Buying your first SUP surfboard can be both an exhilarating and an intimidating event. Whether you’re a longtime surfer, experienced paddler or just getting into the sport, choosing the correct board can make or break your experience.
To ease the transition, we caught up with longtime standup paddle surfing connoisseur and Infinity SUP shop manager Justin Van Dyck for some key factors to consider when selecting your first board. Here’s what he had to say.
There are many factors to consider when choosing a SUP surfboard. What is your experience/skill level? What type of waves do you plan on surfing? What is more important to you: stability or performance?
After you ask yourself these questions, you can then choose a design that will help you achieve those goals — [a] longer, wider-nose board for nose-riding, something strictly for progressive surfing or something that bridges the gap.
There are lots of different shapes within the SUP surfing sub-genre, so it’s important to figure out what you want to do with your SUP, then figure out what board will get you there most efficiently.
If the individual is new and learning or just wants to have fun riding waves, stability is always going to be the biggest factor. A nice, stable board will make all the little things much easier.
If you are more advanced and wanting to progress, there are board designs that can work as a one-board quiver, but most guys that are really into it will need one to three different boards to span a full range of conditions and styles of surfing.

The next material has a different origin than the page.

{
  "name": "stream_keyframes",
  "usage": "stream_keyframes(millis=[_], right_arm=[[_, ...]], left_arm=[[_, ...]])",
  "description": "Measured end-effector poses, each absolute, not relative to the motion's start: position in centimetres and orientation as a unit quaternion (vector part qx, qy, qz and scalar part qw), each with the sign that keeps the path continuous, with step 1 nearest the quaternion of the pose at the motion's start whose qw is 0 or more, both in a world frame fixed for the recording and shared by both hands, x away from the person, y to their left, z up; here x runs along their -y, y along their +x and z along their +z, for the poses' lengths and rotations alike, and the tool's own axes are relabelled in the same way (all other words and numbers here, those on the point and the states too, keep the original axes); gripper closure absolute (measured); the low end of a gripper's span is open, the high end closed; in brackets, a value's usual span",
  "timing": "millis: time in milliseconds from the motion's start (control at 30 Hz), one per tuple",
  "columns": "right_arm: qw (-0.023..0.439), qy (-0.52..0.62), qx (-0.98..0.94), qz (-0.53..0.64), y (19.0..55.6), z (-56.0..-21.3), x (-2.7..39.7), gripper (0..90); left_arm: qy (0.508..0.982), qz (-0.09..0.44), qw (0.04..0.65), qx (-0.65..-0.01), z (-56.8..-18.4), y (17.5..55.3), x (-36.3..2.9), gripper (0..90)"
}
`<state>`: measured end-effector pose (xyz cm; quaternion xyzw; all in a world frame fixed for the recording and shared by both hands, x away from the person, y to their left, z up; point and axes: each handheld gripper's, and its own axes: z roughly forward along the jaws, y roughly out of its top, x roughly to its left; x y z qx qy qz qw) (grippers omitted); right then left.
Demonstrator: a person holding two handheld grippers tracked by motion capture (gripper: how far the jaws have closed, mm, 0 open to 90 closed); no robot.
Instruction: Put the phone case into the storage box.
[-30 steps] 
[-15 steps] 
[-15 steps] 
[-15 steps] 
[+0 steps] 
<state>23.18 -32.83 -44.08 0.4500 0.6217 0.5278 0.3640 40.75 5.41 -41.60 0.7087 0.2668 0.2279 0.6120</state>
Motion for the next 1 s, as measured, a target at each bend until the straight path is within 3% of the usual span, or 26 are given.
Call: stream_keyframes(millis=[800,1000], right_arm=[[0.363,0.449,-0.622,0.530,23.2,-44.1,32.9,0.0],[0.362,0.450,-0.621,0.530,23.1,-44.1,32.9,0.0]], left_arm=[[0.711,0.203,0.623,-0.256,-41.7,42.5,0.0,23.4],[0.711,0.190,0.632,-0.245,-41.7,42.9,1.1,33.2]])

A good place to start is to figure out the dimensions of a board you’ve tried that felt good and was easy for you. Use that as a baseline of what you know you can paddle.
This should give you an idea if the board was way too stable or not stable enough; then you can make judgments based off that. Demo[ing] or renting is the best way to get an idea about what type of board you want and also is a great way to gauge what size you can handle.
A very common-size performance board for an average 180-pound male who is intermediate would look something like 8’5″ x 30″ x 125L, and a very common-size performance board for an average 125-pound female would look something like 8’2″ x 28″ x 115L.
Single-fins track straight and are generally used with a larger fin, so they tend to be more stable. They have a smooth, dependable feeling while turning but lack quick rail-to-rail maneuvering and tend to have a governor on speed.
Three fins is the most common for wave riding. They blend the best combination of stability, speed and performance.
Quad fins are the fastest setup of them all and turn very nice[ly]. Some good surfers don’t like them because a thruster feels so positive off the bottom of the wave. We think 90 percent of SUP surfers should be on quads because the benefits outweigh the negatives that only advanced surfers can feel.
You definitely get what you pay for. For some people a cheap board is all they want/need, and there is nothing wrong with that, but if you’re loving the sport and use your board often, it’s worth the extra money to get nice equipment that will perform and last.
SUP is a cheap sport compared to others. After the initial purchase of a board and paddle, there is no lift ticket, there is no monthly membership fee and there are no green fees.